According to Diabetes UK, one in 20 people is being treated for diabetes. It also estimates 850,000 of us have the condition but have not been diagnosed.
Type 2 diabetes is the most prevalent type affecting nearly 3 million people in the UK and the cases have significantly increased accounting for 85% -95% of the condition. It is regarded as the 21st century main health concern.
Experts believe that this phenomenon is a result of our diet and carrying excessive weight. Diabetes affects the body’s ability to utilise blood sugar for energy. The main types include Type 1 diabetes and Type 2 diabetes. The symptoms include increased thirst and frequency in passing urine, blurred vision and tiredness. You should therefore seek medical advice if these symptoms are present.
What is diabetes?
The condition is a metabolic disorder affecting the blood sugar levels. Insulin is a hormone and is used by the body to process glucose levels in the blood and to convert glucose into energy for use.
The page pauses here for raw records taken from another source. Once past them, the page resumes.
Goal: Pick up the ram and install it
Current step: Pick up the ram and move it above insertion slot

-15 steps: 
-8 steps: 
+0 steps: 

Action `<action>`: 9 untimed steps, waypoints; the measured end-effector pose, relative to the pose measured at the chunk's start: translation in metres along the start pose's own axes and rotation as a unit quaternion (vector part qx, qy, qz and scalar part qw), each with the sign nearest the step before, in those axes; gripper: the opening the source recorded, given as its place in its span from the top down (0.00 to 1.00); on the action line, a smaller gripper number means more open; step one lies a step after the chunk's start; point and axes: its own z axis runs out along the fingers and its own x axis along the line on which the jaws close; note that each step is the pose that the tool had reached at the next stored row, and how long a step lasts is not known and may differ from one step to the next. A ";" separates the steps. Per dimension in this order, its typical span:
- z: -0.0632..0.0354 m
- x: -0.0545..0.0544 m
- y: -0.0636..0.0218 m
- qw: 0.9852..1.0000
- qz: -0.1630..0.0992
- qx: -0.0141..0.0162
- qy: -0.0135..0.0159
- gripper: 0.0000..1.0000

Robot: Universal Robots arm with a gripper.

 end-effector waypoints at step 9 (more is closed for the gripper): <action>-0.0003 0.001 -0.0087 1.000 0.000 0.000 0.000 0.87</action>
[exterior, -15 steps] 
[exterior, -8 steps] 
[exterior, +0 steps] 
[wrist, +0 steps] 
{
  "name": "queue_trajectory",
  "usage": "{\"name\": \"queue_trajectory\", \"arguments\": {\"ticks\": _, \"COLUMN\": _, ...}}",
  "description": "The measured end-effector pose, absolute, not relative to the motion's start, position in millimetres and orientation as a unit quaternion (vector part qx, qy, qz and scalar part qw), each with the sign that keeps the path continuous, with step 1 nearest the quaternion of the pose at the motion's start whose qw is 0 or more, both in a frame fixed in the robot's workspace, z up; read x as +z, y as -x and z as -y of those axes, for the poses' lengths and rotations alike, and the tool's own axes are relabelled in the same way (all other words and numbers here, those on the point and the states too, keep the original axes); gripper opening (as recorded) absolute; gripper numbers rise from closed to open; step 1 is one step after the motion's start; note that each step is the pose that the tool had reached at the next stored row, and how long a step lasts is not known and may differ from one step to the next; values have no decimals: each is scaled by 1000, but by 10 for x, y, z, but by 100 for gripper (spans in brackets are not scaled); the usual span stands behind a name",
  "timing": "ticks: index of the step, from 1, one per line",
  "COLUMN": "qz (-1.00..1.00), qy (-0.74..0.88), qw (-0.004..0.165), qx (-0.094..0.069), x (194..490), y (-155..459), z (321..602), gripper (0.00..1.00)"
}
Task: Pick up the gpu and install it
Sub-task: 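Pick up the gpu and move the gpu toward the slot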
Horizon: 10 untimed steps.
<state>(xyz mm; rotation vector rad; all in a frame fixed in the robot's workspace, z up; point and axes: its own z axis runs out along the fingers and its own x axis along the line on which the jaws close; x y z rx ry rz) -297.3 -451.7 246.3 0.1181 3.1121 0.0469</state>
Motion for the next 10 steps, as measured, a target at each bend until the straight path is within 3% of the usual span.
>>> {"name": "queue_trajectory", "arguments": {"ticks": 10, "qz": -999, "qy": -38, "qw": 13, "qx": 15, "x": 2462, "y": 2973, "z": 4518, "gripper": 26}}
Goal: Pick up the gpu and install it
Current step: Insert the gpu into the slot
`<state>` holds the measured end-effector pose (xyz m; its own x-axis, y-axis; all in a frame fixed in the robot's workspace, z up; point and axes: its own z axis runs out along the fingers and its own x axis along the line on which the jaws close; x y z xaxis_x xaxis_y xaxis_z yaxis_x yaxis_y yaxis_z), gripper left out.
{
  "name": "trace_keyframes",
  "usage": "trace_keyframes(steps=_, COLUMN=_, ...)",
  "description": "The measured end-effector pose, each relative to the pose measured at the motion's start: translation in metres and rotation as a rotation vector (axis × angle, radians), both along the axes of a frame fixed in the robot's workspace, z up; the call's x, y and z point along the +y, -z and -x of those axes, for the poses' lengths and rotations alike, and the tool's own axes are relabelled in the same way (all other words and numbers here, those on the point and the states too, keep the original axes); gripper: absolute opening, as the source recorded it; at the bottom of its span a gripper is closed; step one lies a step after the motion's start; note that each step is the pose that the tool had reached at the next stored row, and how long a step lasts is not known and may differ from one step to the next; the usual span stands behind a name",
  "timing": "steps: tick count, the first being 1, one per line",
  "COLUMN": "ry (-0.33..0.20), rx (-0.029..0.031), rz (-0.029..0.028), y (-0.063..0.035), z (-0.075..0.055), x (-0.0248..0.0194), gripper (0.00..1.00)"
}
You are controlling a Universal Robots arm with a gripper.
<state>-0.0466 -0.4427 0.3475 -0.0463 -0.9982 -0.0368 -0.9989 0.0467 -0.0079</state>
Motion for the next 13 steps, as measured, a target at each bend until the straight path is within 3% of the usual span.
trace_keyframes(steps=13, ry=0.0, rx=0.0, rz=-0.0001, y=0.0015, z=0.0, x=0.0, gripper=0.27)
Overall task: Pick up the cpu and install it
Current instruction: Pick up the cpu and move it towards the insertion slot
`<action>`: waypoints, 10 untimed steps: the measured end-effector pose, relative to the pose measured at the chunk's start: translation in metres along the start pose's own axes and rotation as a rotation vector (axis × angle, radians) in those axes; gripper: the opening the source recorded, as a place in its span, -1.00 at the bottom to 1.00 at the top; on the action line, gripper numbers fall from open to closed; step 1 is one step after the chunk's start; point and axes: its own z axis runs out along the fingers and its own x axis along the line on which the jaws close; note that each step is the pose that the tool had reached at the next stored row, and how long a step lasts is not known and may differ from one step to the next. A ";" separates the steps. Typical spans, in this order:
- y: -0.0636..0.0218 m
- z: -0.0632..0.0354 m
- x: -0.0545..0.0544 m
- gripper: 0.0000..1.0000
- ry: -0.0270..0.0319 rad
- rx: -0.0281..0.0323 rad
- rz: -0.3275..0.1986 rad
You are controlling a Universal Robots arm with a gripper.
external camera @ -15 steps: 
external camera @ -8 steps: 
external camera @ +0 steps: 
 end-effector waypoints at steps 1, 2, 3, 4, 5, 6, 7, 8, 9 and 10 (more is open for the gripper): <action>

If you have diabetes, the cells in the pancreas stop producing enough insulin for processing the blood glucose.
For some people, type 2 diabetes may be managed through a regime of healthier diet, weight control and physical activities. Others may also need medicine to manage the blood glucose.
This condition is considered to be more common amongst South Asian, African-Caribbean or Middle Eastern origin. There is a tendency to run in families with the condition and also people carrying excess weight or obese.
Recent major studies have shown that Type 2 diabetes can be delayed or prevented in high risk adults. These studies revealed that there had been 30-60% reductions in the disease incidence as a result of adopting rigorous and intensive behavioural changes using lifestyle interventions. The research also indicated that the interventions were found to be successful across all assessed ethnic groups and both sexes.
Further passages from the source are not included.